Pek çok şair ve yazara ilham kaynağı olan sonbahar, hüzün ve ayrılık mevsimi olarak bilinse de bakış açısına göre kendisine farklı anlamlar yüklenir. Belki de sonbahar, hüzün mevsimi değil de insanların ona kendi hüzünlerini yükledikleri, onların dertlerini yüklenen, fedakâr bir mevsimdir. Dert limanı gibidir o. Gelen yükünü boşaltır, giden derdini bırakır. Âdeta bu yüzden hüznün tonları ile boyanmıştır, ama bakış açısını ayarlayabilenler için ayrıntılarda ümit tonlarını görmek hiç de zor değildir.
Dalından düşen yaprağa odaklananlar için hüzün bestesidir sonbahar. Bazılarına göre, bülbülün güle karşı hissettiği aşkın feryadının duyulduğu bir mevsimdir. Aşkın en ızdıraplı mevsimidir belki.

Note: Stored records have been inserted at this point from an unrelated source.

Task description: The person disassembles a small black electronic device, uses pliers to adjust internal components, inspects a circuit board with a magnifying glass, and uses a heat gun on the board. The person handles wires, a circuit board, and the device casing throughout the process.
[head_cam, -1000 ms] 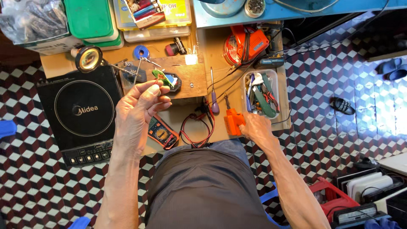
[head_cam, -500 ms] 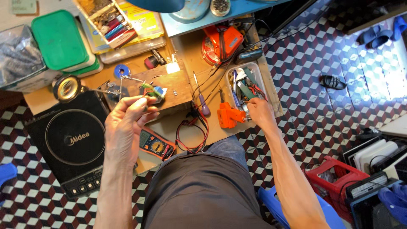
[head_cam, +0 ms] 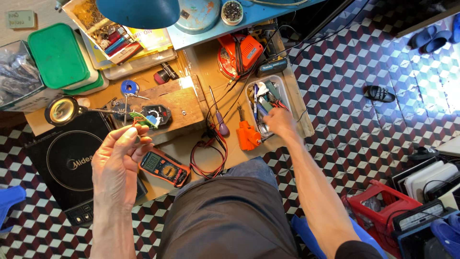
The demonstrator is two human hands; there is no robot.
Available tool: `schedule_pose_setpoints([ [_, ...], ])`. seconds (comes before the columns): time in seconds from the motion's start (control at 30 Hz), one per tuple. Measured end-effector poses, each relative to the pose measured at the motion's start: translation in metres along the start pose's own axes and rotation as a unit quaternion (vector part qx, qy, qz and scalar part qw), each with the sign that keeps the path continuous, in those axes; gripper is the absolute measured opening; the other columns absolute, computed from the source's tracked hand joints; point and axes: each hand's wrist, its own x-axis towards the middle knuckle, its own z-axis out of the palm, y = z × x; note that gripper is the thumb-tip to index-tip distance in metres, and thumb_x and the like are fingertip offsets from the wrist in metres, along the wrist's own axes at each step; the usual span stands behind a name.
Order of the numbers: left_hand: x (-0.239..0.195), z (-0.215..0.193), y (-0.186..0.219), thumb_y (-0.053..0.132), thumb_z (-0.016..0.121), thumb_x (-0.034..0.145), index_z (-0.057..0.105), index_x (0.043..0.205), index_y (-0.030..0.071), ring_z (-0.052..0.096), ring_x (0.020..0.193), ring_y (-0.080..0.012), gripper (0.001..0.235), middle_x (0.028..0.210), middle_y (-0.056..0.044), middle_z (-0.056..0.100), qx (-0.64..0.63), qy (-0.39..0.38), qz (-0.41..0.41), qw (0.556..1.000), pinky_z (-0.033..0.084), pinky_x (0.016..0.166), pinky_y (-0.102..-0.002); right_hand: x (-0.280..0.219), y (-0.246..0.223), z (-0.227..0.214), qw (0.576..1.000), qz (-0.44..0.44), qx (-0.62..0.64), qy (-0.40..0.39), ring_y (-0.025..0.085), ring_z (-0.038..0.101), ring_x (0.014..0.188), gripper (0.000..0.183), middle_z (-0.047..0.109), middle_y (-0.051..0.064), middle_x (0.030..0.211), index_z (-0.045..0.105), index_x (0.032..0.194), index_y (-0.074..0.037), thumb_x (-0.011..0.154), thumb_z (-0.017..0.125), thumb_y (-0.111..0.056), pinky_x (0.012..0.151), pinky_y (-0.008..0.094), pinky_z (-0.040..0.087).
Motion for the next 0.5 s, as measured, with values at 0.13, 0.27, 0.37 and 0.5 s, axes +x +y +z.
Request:
schedule_pose_setpoints([
  [0.13,-0.011,0.011,-0.013,0.012,0.067,0.102,0.065,0.117,0.002,0.07,0.094,-0.0171,0.018,0.11,-0.012,0.072,-0.036,0.013,0.005,0.999,0.059,0.09,-0.032,0.002,0.038,-0.032,0.997,0.011,0.057,0.059,0.023,0.072,0.073,0.027,0.075,0.009,0.08,0.077,0.101,-0.01,0.087,0.073,-0.032,0.069,0.037,0.054],
  [0.27,-0.018,0.033,-0.023,0.012,0.066,0.101,0.066,0.116,0.002,0.071,0.093,-0.0176,0.019,0.109,-0.012,0.073,-0.043,0.029,-0.008,0.999,0.059,0.088,-0.032,0.016,0.046,-0.049,0.971,0.017,0.237,-0.009,0.022,0.074,0.074,0.037,0.078,0.009,0.086,0.07,0.112,-0.004,0.088,0.071,-0.033,0.066,0.036,0.057],
  [0.37,-0.024,0.048,-0.031,0.012,0.066,0.101,0.066,0.116,0.002,0.07,0.093,-0.0176,0.018,0.11,-0.012,0.073,-0.028,0.045,-0.005,0.999,0.059,0.088,-0.033,0.01,0.053,-0.046,0.989,-0.045,0.141,-0.021,0.022,0.076,0.075,0.049,0.078,0.01,0.083,0.06,0.127,-0.005,0.09,0.072,-0.036,0.07,0.036,0.056],
  [0.5,-0.034,0.065,-0.044,0.012,0.067,0.1,0.066,0.117,0.001,0.07,0.093,-0.0179,0.02,0.111,-0.012,0.073,0.0,0.067,-0.004,0.998,0.059,0.087,-0.033,-0.015,0.061,-0.022,0.988,-0.107,0.087,0.074,0.033,0.073,0.084,0.042,0.078,0.01,0.088,0.063,0.126,-0.006,0.091,0.07,-0.028,0.072,0.044,0.054],
])
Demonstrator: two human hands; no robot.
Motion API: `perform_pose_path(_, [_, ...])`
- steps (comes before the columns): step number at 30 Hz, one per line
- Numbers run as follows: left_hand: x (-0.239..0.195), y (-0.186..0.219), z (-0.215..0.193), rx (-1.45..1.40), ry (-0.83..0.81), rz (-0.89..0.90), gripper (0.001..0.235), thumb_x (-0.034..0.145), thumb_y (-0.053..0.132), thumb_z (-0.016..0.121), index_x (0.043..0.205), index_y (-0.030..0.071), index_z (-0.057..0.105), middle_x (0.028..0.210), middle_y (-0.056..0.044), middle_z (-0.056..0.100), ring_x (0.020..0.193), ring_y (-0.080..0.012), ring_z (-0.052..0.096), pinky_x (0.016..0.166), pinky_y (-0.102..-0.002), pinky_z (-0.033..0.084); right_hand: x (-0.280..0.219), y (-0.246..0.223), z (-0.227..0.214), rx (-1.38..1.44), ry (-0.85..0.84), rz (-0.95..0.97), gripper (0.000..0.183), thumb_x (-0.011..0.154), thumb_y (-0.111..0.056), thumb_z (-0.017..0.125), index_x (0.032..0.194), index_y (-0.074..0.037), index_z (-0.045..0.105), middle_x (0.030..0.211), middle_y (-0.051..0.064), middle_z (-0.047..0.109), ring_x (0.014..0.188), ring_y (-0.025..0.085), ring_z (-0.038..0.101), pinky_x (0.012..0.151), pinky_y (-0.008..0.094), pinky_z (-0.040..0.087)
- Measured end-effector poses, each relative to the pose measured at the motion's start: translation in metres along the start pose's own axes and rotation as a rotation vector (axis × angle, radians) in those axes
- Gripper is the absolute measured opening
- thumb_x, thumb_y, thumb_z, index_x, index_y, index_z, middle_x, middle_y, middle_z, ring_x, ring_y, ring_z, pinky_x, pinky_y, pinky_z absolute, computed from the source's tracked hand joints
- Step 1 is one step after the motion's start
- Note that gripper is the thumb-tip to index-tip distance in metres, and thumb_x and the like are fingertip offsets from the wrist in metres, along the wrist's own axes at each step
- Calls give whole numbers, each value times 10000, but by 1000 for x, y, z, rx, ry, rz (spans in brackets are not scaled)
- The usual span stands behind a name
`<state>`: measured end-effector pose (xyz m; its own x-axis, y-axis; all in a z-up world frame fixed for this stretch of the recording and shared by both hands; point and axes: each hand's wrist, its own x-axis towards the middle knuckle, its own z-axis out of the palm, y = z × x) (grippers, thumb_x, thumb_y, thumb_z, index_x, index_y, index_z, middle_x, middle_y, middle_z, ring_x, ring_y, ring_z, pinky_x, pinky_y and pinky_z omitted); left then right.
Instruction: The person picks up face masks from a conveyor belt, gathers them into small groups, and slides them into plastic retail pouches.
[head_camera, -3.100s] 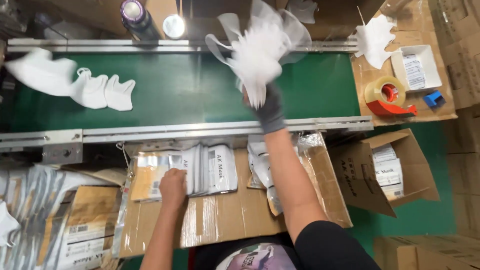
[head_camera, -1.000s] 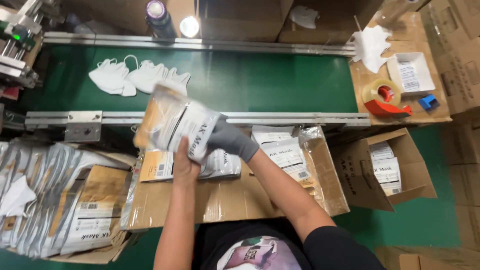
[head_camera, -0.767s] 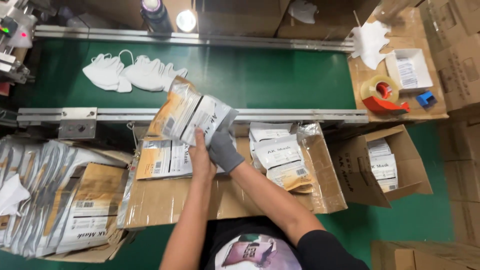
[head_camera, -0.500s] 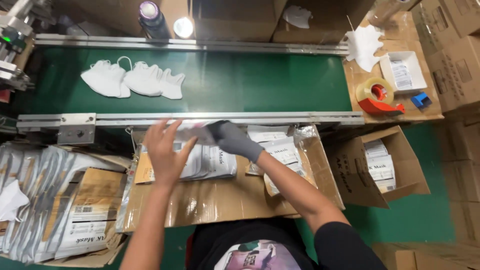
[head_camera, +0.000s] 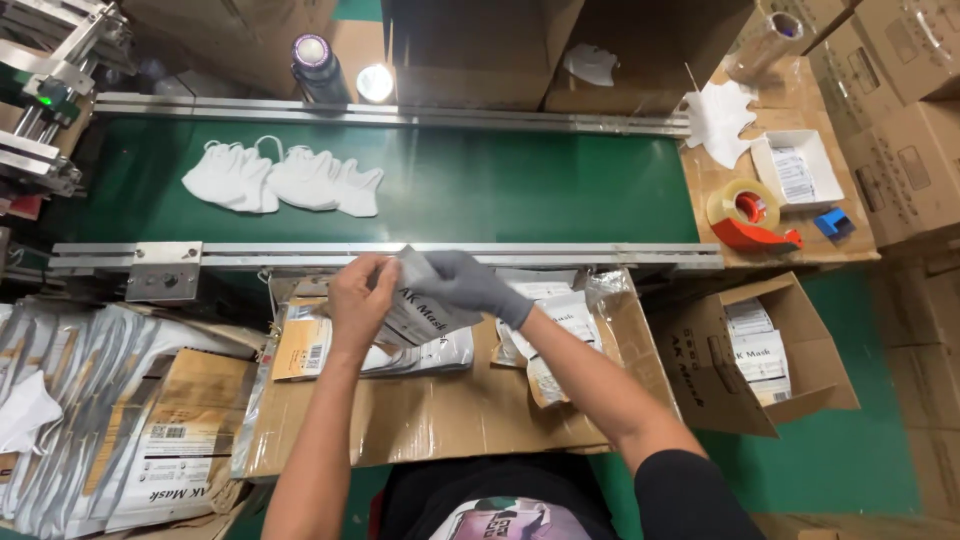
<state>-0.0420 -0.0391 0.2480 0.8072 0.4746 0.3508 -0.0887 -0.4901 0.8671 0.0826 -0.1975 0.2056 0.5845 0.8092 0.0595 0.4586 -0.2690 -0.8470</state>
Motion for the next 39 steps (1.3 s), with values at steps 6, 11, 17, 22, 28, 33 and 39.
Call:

Sonbahar, kendisinden ayrı düşünülmesi mümkün olmayan “hüzün” ile birlikte dinginliktir aslında. Baharın geçici coşkusu ve heyecanından, yaz mevsiminin getirdiği rehavet ve bazen sonu gelmeyen ihtiraslardan arınma, gerçeklerle yüzleşme, yüzleşirken de olgunlaşma demektir.
Gösterişten uzaklaşıp sadeliğin hâkim olduğu renginde, ne yeşilin göz dolduran koyu tonu ne kırmızının can alıcı tutkusu vardır. Sonbaharın rengi, hayat tecrübesi olarak da ifade edebileceğimiz yaşanmışlıkların etkisi ile son derece iddiasız, hatta yer yer soluktur, ama ressamın tuvaline vurduğu son fırça darbeleri ile tam şeklini alan muazzam bir tabloyu hatırlatır. Renkler arasındaki ihtişam yarışında, kahverenginin asaletinin galibiyetidir sonbahar. Kırmızıdan vazgeçiş, sarıya duyulan sevdadır.
Yaz sıcaklarından sonra, kış ayazına geçmeden önce yapılan hazırlıktır sonbahar. Bahar meltemlerinin fısıldadığı muştular yerine, yaklaşan kış mevsimini hatırlatan sonbaharın rüzgârı serttir, ama gerçeği açıkça söylediği için aslında dost mevsimdir sonbahar.